Requirement: Take the data below and extract the lines from the one with "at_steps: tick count" to the one with "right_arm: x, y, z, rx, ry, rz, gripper", inclusive, exactly as written.

==== Exercise data ====

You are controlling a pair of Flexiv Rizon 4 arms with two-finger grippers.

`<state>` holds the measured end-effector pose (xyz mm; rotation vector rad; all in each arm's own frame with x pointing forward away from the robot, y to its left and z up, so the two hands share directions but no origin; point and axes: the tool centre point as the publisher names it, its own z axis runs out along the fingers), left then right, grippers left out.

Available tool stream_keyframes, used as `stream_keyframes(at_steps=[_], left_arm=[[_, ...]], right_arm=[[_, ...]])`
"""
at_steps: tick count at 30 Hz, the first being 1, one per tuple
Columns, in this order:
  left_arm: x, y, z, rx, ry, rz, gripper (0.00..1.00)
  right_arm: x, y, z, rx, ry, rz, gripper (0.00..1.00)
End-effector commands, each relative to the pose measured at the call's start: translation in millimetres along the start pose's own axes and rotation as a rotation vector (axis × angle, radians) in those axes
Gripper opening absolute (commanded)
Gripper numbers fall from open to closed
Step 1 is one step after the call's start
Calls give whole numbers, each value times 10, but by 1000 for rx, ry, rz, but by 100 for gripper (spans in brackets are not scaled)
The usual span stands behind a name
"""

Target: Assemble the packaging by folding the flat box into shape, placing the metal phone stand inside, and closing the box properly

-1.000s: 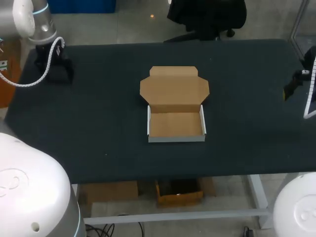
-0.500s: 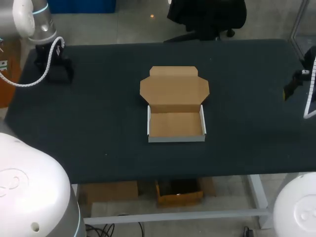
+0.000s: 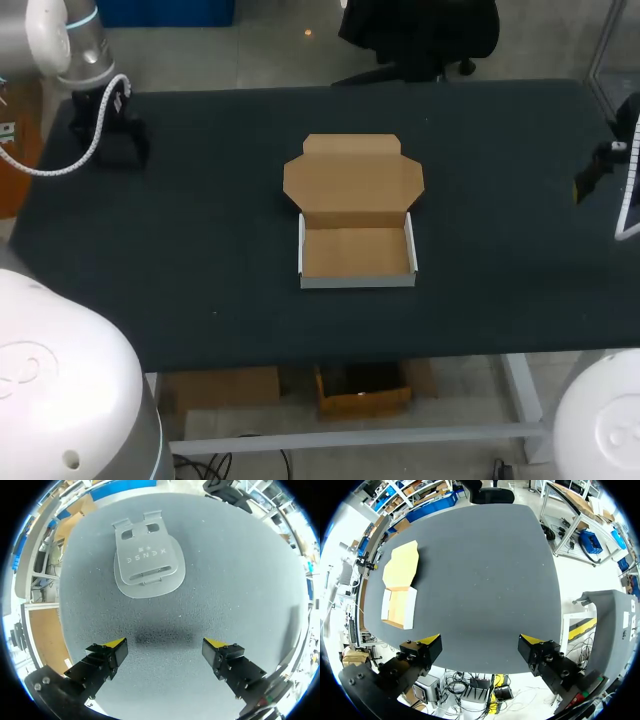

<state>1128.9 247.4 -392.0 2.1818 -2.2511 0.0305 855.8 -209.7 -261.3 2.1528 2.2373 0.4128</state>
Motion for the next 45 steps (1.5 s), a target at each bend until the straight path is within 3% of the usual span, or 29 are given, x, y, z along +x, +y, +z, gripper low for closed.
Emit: stream_keyframes(at_steps=[1, 45], left_arm=[[-5, -44, 12, -11, 0, -1, 100], [-117, -222, 32, 6, -9, -42, 100]], right_arm=[[-4, -2, -17, 5, 2, -1, 100], [-4, -2, -17, 5, 2, -1, 100]])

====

Exercise solution:
at_steps: tick count at 30 Hz, the first being 1, one per tuple
Columns, in this order:
  left_arm: x, y, z, rx, ry, rz, gripper (0.00..1.00)
  right_arm: x, y, z, rx, ry, rz, gripper (0.00..1.00)

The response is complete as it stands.